● TASK ITEM
What's required is a verbatim printout of all the data.
--- START ---
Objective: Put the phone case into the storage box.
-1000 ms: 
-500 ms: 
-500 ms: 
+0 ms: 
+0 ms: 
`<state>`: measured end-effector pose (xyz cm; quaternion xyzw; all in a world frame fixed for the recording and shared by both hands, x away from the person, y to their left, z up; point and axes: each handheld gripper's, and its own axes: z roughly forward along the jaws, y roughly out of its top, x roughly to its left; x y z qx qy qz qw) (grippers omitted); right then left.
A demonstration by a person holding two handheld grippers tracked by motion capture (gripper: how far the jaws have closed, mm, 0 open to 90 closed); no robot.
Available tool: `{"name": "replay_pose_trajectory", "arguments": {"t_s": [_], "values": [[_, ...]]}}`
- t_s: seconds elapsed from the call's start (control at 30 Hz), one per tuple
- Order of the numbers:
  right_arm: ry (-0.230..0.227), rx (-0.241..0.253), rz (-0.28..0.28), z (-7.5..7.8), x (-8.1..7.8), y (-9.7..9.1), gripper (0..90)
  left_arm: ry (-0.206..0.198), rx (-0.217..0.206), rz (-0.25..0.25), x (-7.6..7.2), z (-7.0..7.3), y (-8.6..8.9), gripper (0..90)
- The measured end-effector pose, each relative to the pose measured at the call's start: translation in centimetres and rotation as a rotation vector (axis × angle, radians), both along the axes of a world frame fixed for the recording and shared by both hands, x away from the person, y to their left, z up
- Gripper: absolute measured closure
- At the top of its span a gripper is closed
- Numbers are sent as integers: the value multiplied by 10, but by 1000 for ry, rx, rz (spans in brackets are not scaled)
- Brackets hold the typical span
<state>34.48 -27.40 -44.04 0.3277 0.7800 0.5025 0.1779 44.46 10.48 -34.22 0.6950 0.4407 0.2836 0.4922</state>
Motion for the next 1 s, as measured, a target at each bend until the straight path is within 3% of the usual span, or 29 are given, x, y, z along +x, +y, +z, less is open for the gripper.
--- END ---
● SOLVED PROBLEM
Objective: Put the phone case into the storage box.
-1000 ms: 
-500 ms: 
-500 ms: 
+0 ms: 
+0 ms: 
`<state>`: measured end-effector pose (xyz cm; quaternion xyzw; all in a world frame fixed for the recording and shared by both hands, x away from the person, y to their left, z up; point and axes: each handheld gripper's, and its own axes: z roughly forward along the jaws, y roughly out of its top, x roughly to its left; x y z qx qy qz qw) (grippers omitted); right then left.
A demonstration by a person holding two handheld grippers tracked by motion capture (gripper: how far the jaws have closed, mm, 0 open to 90 closed); no robot.
Available tool: `{"name": "replay_pose_trajectory", "arguments": {"t_s": [_], "values": [[_, ...]]}}`
- t_s: seconds elapsed from the call's start (control at 30 Hz), one per tuple
- Order of the numbers:
  right_arm: ry (-0.230..0.227), rx (-0.241..0.253), rz (-0.28..0.28), z (-7.5..7.8), x (-8.1..7.8), y (-9.7..9.1), gripper (0..90)
  left_arm: ry (-0.206..0.198), rx (-0.217..0.206), rz (-0.25..0.25), x (-7.6..7.2), z (-7.0..7.3), y (-8.6..8.9), gripper (0..90)
- The measured end-effector pose, each relative to the pose measured at the call's start: translation in centimetres and rotation as a rotation vector (axis × angle, radians), both along the axes of a world frame fixed for the recording and shared by both hands, x away from the person, y to their left, z up
- Gripper: absolute measured closure
- At the top of its span a gripper is closed
- Numbers are sent as integers: the value multiplied by 10, but by 1000 for ry, rx, rz (spans in brackets are not scaled)
- Brackets hold the typical span
<state>34.48 -27.40 -44.04 0.3277 0.7800 0.5025 0.1779 44.46 10.48 -34.22 0.6950 0.4407 0.2836 0.4922</state>
Motion for the next 1 s, as measured, a target at each bend until the straight path is within 3% of the usual span, or 29 are given, x, y, z along +x, +y, +z, less is open for the gripper.

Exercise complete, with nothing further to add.